Little Bird is an odd book. It’s the kind of odd that’s the unique product of a single person’s mind–not a committee, not some genre-regurgitation cabal churning out Tolkien-likes, and maybe not even a Big Five publisher. Tiffany Meuret has written a moving story of grief and alcoholism through the medium of…a talking skeleton, semi-sentient vines, and a very food-motivated Chihuahua.

See? Odd. But it works. Josie is a customer relations consultant, a job for which she has a kind of weary but amused contempt. She performs it remotely, alone in her house but for her little dog Po. She wants this to be enough, but it isn’t, and she knows it. She drinks too much and avoids every attempt at non-work interaction, icing out her neighbor Sue as well as her mother and her ex-husband. The only person who might have been able to break through to her was her father, but he passed away and left Josie walled in with her grief. 

Josie’s anger and sadness are palpable as she tries and fails to address her problems. Most poignant is the way she knows she has issues, but all her resolutions to improve collapse like wet cardboard at the enormity of her sadness. This self-defeat might be frustrating in some other book, but Meuret makes it agonizingly clear how these patterns aren’t annoyances but traps, deep pits that Josie can’t seem to get out of, even though she dug most of them herself. 

It helps that Josie’s bitterness has made her snarky. She’s funny, and it’s hard not to be impressed by her wild defiance, even if the bravery is a thin front for her larger self-destructive impulses. And she’ll need it, because into this tightly-controlled mess comes…plants. An explosion of strange vines that seem weirdly aware of what’s going on around them start to spill over the bounds of her property. And worse, in the wake of the proliferation of flora is a human skeleton who retains some bizarrely human traits, like the ability to speak, and think, and sass Josie right back. 

The skeleton–whose name, delightfully, is Skelly–has some decidedly super-human abilities, though. Her power is obscure but extensive, and she wants something from Josie. It’s not even big! She just wants a story. 

What works: the characters, the snark, the deep compassion for suffering, the weird, Po the dog

What doesn’t: not quite clear goals for ending

Ideal Reader: anyone who has ever felt like an odd little bird (so: pretty much everyone)

What story can Josie possibly tell after getting stuck in the same routines in the same house? How can she say anything of consequence through the static of alcohol and the deep silences of grief? She doesn’t know. But she has three days to figure it out while even weirder things start happening. 

I’d like to tell you that Josie is a postmodern Scheherazade, but that’s not what this is about. I’d also maybe consider saying that this is some kind of Gandalf-at-Bilbo’s-door thing, but…no, not really that. Is it horror, because of the overly persistent skeleton? Hm, no. What is this book? How can it so thoroughly defy every expectation? 

I’m not saying there are no discernible influences or themes.

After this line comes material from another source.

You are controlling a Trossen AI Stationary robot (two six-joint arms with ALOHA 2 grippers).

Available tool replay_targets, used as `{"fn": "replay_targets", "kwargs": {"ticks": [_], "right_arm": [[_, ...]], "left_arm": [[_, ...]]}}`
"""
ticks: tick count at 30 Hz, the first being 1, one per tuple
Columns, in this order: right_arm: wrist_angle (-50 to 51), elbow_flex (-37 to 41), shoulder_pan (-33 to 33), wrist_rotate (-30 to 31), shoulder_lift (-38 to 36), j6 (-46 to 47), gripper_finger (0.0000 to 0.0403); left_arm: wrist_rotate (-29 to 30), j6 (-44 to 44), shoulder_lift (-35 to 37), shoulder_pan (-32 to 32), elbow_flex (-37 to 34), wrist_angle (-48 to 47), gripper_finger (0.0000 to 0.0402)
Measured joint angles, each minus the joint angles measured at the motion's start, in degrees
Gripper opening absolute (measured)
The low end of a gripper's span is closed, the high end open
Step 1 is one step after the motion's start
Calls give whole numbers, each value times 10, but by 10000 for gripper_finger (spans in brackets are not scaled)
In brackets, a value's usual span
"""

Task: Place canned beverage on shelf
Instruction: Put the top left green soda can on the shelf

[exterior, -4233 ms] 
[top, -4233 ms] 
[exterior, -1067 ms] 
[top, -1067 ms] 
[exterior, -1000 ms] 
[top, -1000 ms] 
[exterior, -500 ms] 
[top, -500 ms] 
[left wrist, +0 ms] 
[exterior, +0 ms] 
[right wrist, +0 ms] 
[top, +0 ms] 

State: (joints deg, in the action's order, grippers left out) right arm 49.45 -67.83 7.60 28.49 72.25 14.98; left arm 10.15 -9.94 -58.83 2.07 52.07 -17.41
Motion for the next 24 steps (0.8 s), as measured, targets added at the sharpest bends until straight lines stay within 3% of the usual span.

Little Bird clearly wasn’t produced in a vacuum. But in this era when art is more accessible and digestible than ever before, it’s rare to find a novel that isn’t iterating on those themes. Talking skeletons usually belong in the bad guy’s camp, or at least in books about necromancy.

It’s also not that Little Bird is flawless. I was skeptical at some of the leaps Josie made in interpreting some of Skelly’s actions, and I’m left with some questions about what Josie’s purpose going forward will be. 

However, none of this really detracts from the fact that this book is good. It’s one of the most deliriously, relentlessly, defiantly unique books I’ve read in a long time. It resists tidiness. It resists categorization. Little Bird is itself, as hard as it can, on purpose. 

Little Bird will be published June 7, 2022.